Also, "services.push.adaptive.enabled" is not there, nor "services.push.pingInterval.default". Could you double check?

In this case, the value that we use for the ping interval is

> user_pref("services.push.pingInterval", 0);

Changing this to other value should fix the 0 interval.
Flags: needinfo?(willyaranda) → needinfo?(jlorenzo)
And another report from OpenC builds: https://bugzilla.frenchmozilla.org/show_bug.cgi?id=642
services.push.adaptive.enabled and services.push.pingInterval.default are not located in prefs.js. Hence, the values used are the one by default (true and 180000).

If I understand the condition using "adaptative.gap"[1] correctly, the only time where it'll go in the else will be when nextPingInterval is 60s more than the last previous. In every other case, this_recalculatePing will be set to false.

Once that done, you just need the websocket to be down to fall into [2]. So, if I understand correctly, after 2 tries, you divide this._lastGoodPingInterval by 2 and that's how you manage to set services.push.adaptive.lastGoodPingInterval to 0 (like in every testimonial).

Do you think that could explain why the limit is converging to 0, Guillermo?

[1] http://mxr.mozilla.org/mozilla-central/source/dom/push/PushService.jsm#769
[2] http://mxr.mozilla.org/mozilla-central/source/dom/push/PushService.jsm#732
Flags: needinfo?(jlorenzo) → needinfo?(willyaranda)
We should review this method avoiding 0 intervals.
Thank you Nikhil, I'll take a look in the following days.
Flags: needinfo?(frsela)
Push ping interval should be configured according to target mobile network configuration, depending on how long a TCP connection remains open. Of course a value of "0" is wrong, I do not know why it is included in build, but it should be removed, or replaced by a better one.
Fully agree,

These values are used by the push agent without checking a minimum value [1] , so 0 is the same as "inmediatenly"

Please, change the build default preferences to reasonable values.

Moreover, B2G preferences file has 3 minutes per each pinginterval [2]

Closing this bug since this isn't related to gecko code but OEM customization. Reopen if you consider it.

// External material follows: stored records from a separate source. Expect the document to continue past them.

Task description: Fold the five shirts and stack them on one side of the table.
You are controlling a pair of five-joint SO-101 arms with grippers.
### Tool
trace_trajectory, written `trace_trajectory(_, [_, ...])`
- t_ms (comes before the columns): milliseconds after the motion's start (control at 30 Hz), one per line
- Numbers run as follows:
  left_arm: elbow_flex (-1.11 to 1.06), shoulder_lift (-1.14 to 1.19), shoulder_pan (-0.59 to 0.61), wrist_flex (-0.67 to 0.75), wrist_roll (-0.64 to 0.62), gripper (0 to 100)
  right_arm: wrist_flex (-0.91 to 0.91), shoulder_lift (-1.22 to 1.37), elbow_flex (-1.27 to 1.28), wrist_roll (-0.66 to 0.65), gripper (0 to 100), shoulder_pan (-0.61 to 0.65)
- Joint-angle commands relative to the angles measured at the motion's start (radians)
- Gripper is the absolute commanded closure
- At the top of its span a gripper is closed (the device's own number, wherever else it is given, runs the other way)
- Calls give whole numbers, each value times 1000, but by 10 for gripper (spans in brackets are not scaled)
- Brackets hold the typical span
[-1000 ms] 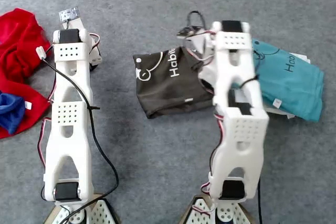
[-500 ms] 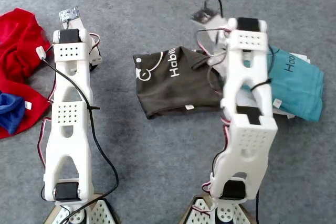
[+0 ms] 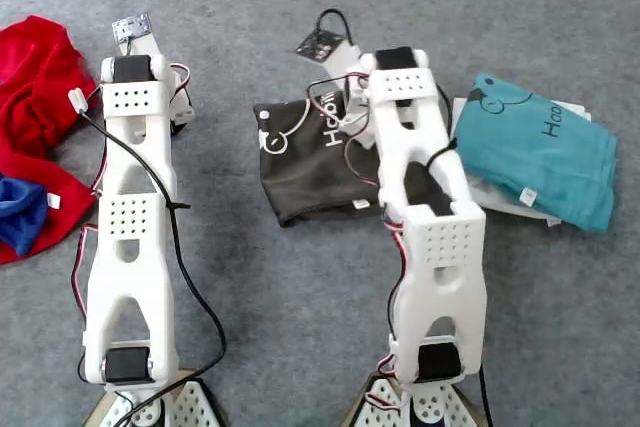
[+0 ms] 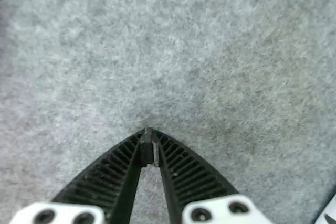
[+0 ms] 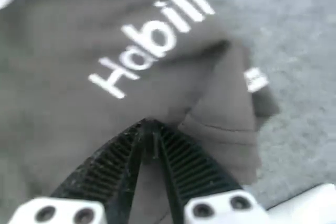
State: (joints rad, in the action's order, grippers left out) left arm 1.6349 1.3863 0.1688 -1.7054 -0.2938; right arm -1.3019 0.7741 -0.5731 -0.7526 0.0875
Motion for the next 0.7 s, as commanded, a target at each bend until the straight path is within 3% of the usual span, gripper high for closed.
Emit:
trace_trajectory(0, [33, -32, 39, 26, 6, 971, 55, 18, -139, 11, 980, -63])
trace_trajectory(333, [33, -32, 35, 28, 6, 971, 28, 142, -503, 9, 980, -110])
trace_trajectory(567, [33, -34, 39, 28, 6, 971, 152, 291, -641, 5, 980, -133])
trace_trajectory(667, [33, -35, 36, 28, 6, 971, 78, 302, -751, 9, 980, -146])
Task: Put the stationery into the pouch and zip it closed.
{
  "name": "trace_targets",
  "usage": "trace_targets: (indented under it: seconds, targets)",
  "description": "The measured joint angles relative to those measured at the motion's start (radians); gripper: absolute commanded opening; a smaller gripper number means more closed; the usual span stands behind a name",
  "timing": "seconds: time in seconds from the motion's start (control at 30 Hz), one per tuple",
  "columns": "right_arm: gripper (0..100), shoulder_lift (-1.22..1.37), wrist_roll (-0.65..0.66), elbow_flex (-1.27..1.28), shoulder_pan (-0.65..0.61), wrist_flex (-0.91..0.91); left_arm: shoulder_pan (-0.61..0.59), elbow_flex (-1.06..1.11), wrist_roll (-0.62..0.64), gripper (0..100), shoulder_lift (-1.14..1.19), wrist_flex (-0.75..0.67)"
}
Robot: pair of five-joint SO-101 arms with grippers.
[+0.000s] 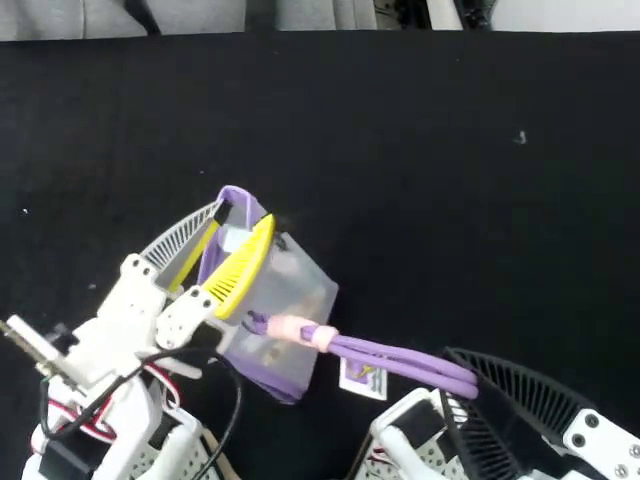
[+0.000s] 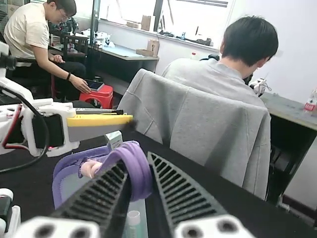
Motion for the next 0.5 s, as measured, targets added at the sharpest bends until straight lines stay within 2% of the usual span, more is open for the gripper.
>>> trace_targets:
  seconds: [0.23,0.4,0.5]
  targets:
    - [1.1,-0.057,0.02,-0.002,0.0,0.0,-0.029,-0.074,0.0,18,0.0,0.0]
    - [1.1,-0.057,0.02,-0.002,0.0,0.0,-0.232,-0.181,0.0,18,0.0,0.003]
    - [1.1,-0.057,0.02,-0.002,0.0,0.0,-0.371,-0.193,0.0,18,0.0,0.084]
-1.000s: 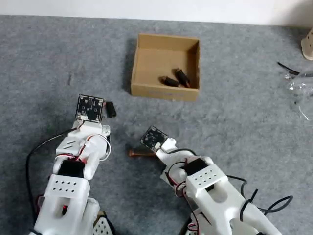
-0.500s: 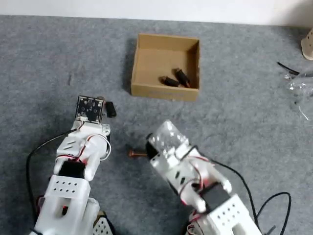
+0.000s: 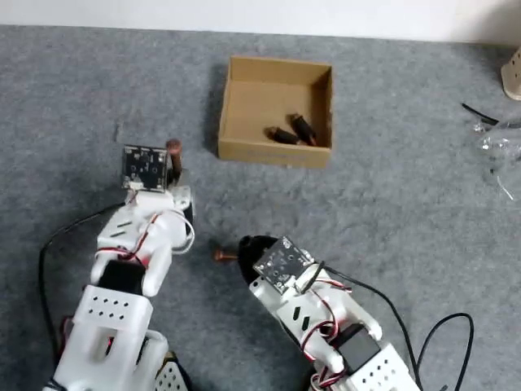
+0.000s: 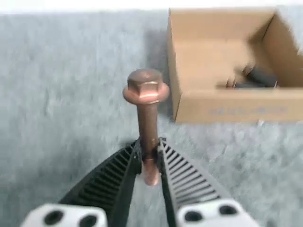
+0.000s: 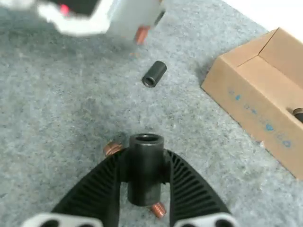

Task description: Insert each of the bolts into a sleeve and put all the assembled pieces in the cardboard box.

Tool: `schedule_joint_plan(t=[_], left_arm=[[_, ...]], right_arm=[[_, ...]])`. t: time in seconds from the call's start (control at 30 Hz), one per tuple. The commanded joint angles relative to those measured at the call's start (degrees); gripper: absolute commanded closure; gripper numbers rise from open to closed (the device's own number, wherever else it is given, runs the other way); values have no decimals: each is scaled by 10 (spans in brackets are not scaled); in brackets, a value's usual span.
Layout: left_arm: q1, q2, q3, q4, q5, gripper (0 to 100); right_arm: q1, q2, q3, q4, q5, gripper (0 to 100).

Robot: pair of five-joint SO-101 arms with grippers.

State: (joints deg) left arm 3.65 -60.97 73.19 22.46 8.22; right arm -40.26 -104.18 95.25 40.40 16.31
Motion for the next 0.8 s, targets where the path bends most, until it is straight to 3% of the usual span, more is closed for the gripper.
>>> schedule_joint_plan(t=[0.0,0.23,0.4,0.47,0.77], left_arm=[[14,-12,-67,-20,4,995],[20,-12,-87,-4,16,995],[63,-13,-194,177,152,995],[78,-12,-233,227,157,995],[175,-8,-294,233,149,995]], right_arm=[[-8,-11,-1,-16,-5,995],[-7,-12,37,-58,-3,995],[15,-12,55,-83,-3,995],[31,-12,55,-83,-4,995],[58,-13,51,-74,-6,995]])
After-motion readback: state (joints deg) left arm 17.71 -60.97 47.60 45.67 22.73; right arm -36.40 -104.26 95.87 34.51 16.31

[1] http://mxr.mozilla.org/mozilla-central/source/dom/push/PushService.jsm#716
[2] http://mxr.mozilla.org/mozilla-central/source/b2g/app/b2g.js#487

(In reply to Marcelino Veiga Tuimil [:sonmarce] from comment #21)
> Push ping interval should be configured according to target mobile network
> configuration, depending on how long a TCP connection remains open. Of
> course a value of "0" is wrong, I do not know why it is included in build,
> but it should be removed, or replaced by a better one.
Status: NEW → RESOLVED
Closed: 5 years ago
Resolution: --- → INVALID
That's unrelated with OEM customization. This happened on multiple different devices and builds. Nobody ever set those prefs by hands, that's the point.
(In reply to Marcelino Veiga Tuimil [:sonmarce] from comment #21)
> I do not know why it is included in build, but it should be removed, or replaced by a better one.

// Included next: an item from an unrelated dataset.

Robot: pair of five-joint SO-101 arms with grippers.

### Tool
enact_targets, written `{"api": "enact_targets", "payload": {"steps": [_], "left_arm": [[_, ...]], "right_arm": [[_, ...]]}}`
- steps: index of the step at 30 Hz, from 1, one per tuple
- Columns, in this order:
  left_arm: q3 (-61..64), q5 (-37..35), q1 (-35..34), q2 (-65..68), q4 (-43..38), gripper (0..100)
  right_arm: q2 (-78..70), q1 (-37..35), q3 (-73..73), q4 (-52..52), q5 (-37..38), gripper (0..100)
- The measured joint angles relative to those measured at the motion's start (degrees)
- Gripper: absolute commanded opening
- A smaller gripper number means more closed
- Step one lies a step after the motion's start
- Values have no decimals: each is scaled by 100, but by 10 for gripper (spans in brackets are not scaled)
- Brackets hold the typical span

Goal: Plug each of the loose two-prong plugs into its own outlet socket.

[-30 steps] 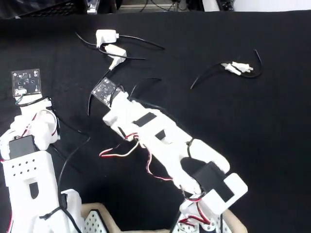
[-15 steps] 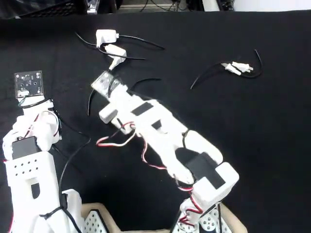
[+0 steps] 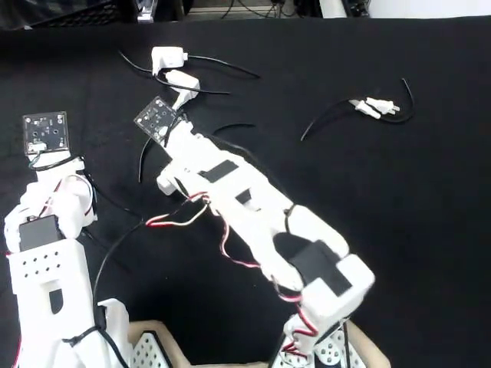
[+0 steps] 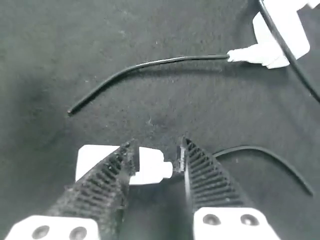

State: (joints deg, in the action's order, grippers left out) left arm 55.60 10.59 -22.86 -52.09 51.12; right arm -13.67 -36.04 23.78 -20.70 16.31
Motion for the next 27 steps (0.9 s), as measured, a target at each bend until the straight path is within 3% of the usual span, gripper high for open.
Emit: {"api": "enact_targets", "payload": {"steps": [10,18,27], "left_arm": [[18,0,0,0,-44,29],[158,0,0,0,-273,29],[158,0,0,0,-273,29]], "right_arm": [[-563,9,-1125,-1442,-18,141],[9,9,-677,-2699,-9,141],[501,0,-299,-2277,79,141]]}}
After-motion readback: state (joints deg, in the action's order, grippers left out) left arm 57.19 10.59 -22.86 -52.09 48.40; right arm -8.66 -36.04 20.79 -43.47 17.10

Sorry, this is not the point of this bug. The main issue is to understand and fix the convergence of  services.push.adaptive.lastGoodPingInterval to 0 in prefs.js. b2g.js remained untouched. No OEM customization has been made.
Status: RESOLVED → REOPENED
Resolution: INVALID → ---
(In reply to Johan Lorenzo [:jlorenzo] (QA) from comment #24)
> (In reply to Marcelino Veiga Tuimil [:sonmarce] from comment #21)
> > I do not know why it is included in build, but it should be removed, or replaced by a better one.
> 
> Sorry, this is not the point of this bug. The main issue is to understand
> and fix the convergence of  services.push.adaptive.lastGoodPingInterval to 0
> in prefs.js. b2g.js remained untouched. No OEM customization has been made.

Sorry for the misunderstanding
Doug, could you help on this?
Flags: needinfo?(dougt)
Assignee: nobody → frsela
Sorry, I commented into an incorrect bug. Please forgot Comment #27
Attached patch Bug1152264.patch (obsolete) — Splinter Review
This patch adds a protection which avoids pings lower than 1 minute. Meanwhile I'll study why the algorithm goes to 0
Attachment #8596570 - Flags: feedback?(dougt)
Can you provide some log traces of the Push system [1] when this failure happens?

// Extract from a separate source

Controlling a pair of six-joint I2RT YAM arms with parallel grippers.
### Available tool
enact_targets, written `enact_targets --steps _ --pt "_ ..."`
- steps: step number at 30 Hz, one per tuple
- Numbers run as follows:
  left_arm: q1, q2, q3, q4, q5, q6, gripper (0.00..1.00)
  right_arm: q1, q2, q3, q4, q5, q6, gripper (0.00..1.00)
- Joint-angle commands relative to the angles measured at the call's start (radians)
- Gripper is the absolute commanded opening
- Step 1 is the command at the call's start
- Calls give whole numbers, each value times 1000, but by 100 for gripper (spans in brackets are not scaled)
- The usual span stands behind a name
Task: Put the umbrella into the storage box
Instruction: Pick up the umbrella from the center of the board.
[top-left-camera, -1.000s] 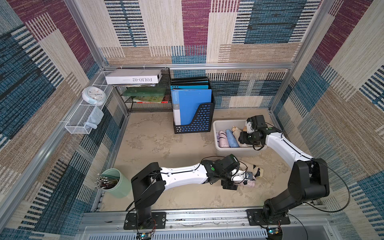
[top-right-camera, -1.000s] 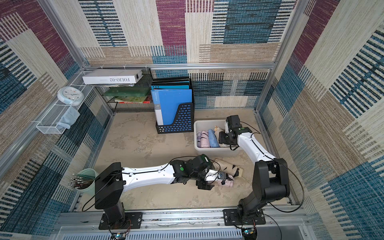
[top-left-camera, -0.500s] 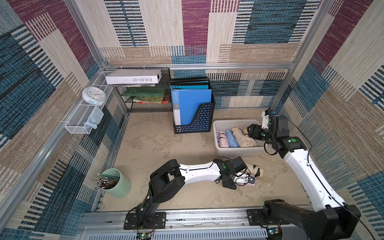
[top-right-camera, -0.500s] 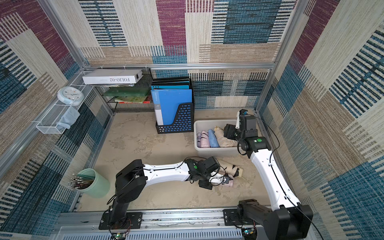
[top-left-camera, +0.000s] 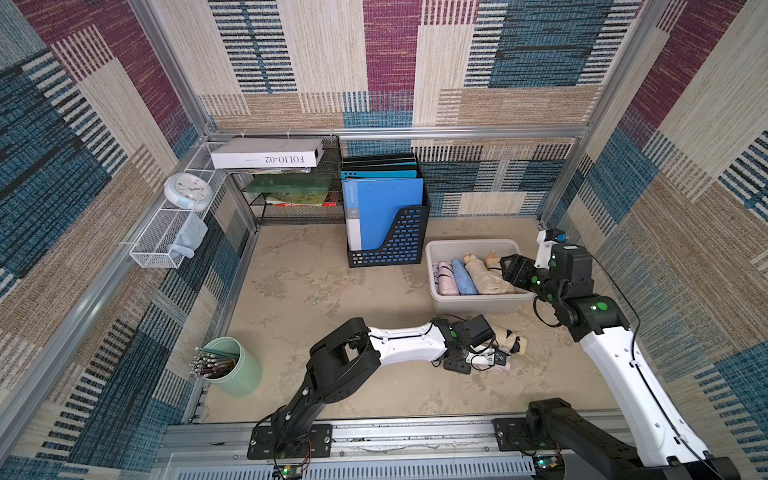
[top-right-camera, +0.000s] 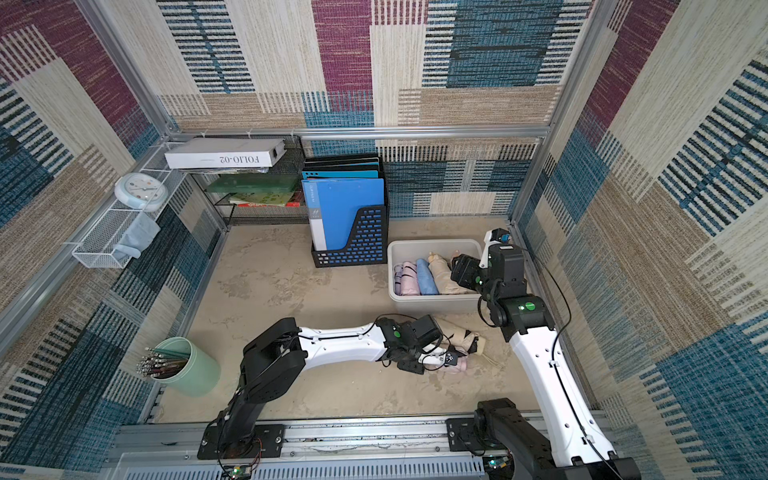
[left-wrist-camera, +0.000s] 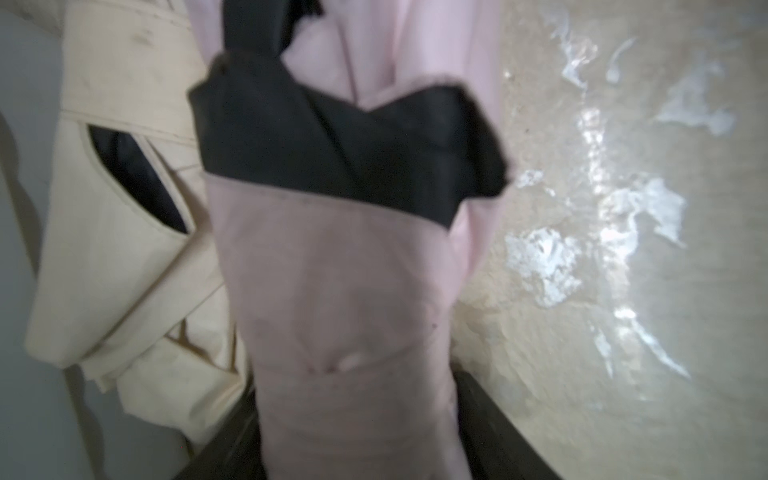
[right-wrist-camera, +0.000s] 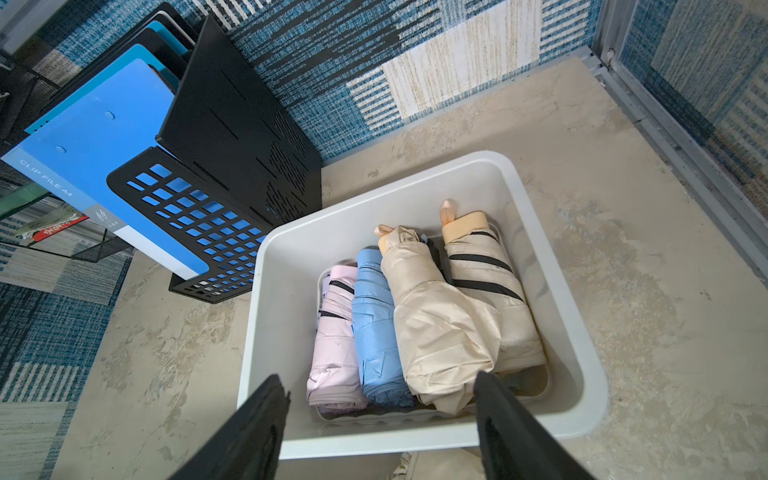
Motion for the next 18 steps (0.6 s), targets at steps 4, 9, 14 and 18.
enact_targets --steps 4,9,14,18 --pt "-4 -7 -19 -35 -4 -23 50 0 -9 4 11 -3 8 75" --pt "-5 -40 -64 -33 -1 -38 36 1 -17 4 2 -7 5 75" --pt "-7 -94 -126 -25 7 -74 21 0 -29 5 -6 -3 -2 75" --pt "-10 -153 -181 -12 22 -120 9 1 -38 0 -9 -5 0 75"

[1] http://mxr.mozilla.org/mozilla-central/source/b2g/app/b2g.js#469
Flags: needinfo?(lissyx+mozillians)
(In reply to Fernando R. Sela (no CC, needinfo please) [:frsela] from comment #30)
> Can you provide some log traces of the Push system [1] when this failure
> happens?
> 
> [1] http://mxr.mozilla.org/mozilla-central/source/b2g/app/b2g.js#469

If by "some log traces of the Push system when this failure happens", I'm afraid we cannot: the issue has been sitting on the devices for at least days until we got to the prefs that were the cause of the data activity.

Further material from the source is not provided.